Maisie points at something on the TV screen, laughing, tendrils of copper hair canopying her eyes. She’s completely content to watch talking bunnies on the television set for eight hours a day, eating bags full of microwave popcorn for breakfast, lunch and dinner—asking of me, Did you see that? and I nod my head lifelessly, but I didn’t see. I don’t see anything. Nick is dead. What’s there left to see?
But when I am not sad, I’m angry. Angry at Nick for leaving me. For being careless. For driving too fast with Maisie in the car. For driving too fast, period. For losing control and launching headfirst through the air and squarely into that tree, his body continuing to hurtle forward while the car suddenly stopped. I’m also mad at the tree. I hate the tree. The force of the impact wrapped the car aroun
d the old oak tree on Harvey Road, while Maisie sat in the back seat, on the opposite side, miraculously unharmed. She sat there as around her the duralumin of the car caved in like a mine collapse, trapping her inside, while in the front seat, Nick breathed his last self-sufficient breaths. The cause: Nick’s warp speed, the sun, the turn. This is what I’m told, a fact that is repeated ad nauseam in the papers and on the news. Crash on Harvey Road leaves one dead. Reckless driving to blame. There is no investigation. Were Nick still alive, he would be given multiple citations for excessive speeding and reckless driving, to name a few. In no uncertain terms, I’m told that this is Nick’s fault. Nick is to blame for his own death. He is the reason why I’ve been left alone with two young kids, a fragmented car and hospital bills. As it turns out, it’s quite expensive to die.
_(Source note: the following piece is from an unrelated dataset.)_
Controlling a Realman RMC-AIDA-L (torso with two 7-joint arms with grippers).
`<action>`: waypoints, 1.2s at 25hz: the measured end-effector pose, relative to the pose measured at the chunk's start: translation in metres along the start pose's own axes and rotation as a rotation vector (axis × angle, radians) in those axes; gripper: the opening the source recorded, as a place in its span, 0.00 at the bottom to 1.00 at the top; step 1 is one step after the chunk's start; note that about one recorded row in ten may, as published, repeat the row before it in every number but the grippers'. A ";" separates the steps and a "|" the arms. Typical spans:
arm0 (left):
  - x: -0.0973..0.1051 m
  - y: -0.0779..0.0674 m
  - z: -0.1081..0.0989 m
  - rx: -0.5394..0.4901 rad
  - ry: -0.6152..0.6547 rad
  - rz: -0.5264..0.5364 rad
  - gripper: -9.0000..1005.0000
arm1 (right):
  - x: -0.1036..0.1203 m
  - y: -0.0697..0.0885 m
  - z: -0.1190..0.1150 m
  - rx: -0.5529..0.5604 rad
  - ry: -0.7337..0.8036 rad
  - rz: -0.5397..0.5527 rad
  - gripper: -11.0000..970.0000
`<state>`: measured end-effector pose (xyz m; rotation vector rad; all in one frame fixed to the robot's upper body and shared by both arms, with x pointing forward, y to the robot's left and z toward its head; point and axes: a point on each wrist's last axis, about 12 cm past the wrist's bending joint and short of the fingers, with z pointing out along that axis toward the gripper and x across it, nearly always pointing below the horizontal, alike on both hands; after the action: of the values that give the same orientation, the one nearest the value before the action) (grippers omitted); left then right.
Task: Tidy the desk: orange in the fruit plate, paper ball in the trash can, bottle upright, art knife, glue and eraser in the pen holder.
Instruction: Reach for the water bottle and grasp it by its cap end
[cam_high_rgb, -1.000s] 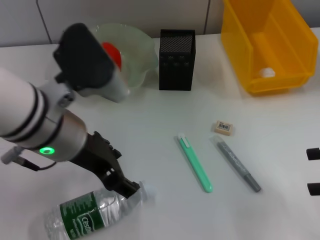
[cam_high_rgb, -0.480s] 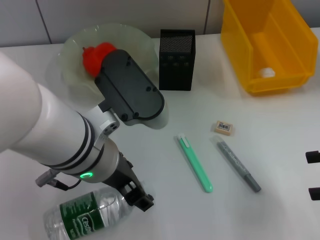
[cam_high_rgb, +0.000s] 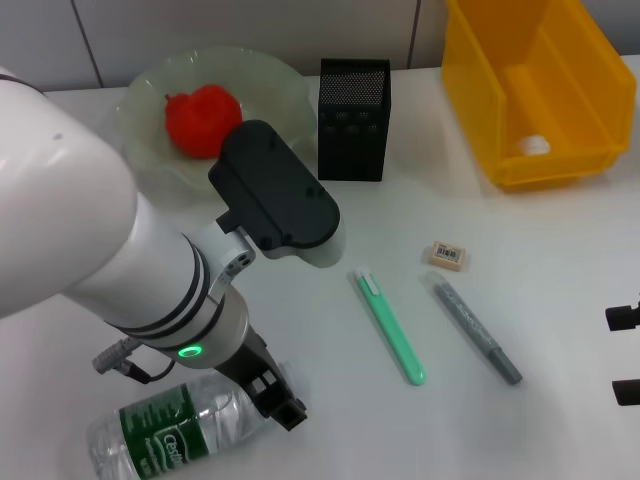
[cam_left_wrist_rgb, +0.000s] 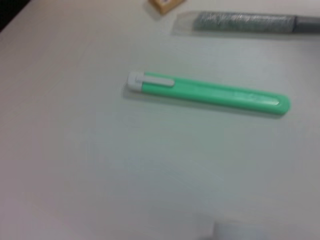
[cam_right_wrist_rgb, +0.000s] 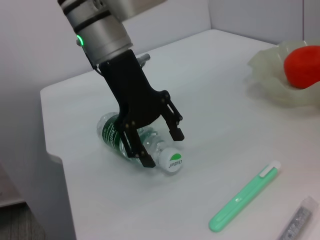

If only Nick had slowed down, he wouldn’t be dead.
But there are other things I’m mad about, too, besides Nick’s lead foot and recklessness. His supply of running shoes strewn behind the front door, for example. They enrage me. They’re still there, and in the mornings, tired and hazy from another sleepless night, I trip over them and feel livid that Nick didn’t have the courtesy to put his shoes away before he died. Damn it, Nick.
The same can be said of his coffee mug abandoned on the kitchen sink and the newspaper spread sloppily across the breakfast nook so that sections of newsprint cascade to the ground, piece by piece. I pick them up and slap them back on the wooden table, angry with Nick for this whole blasted mess.
This is Nick’s fault; it’s his fault he’s dead. The next morning Nick’s alarm clock screams at him at six o’clock, as it always does—a force of habit, as is Harriet who rises to her feet in the hopes of being walked. Today Harriet will not be walked; tomorrow Harriet will not be walked. Your husband, ma’am, that police officer had said, before he welcomed Felix and me into his patrol car and drove us to the hospital where I signed an authorization form, renouncing my husband’s eyes, his heart, his life, was driving too fast. Of course he was, I tell myself. Nick always drives too fast. The sun, he blamed, and again, He was driving too fast.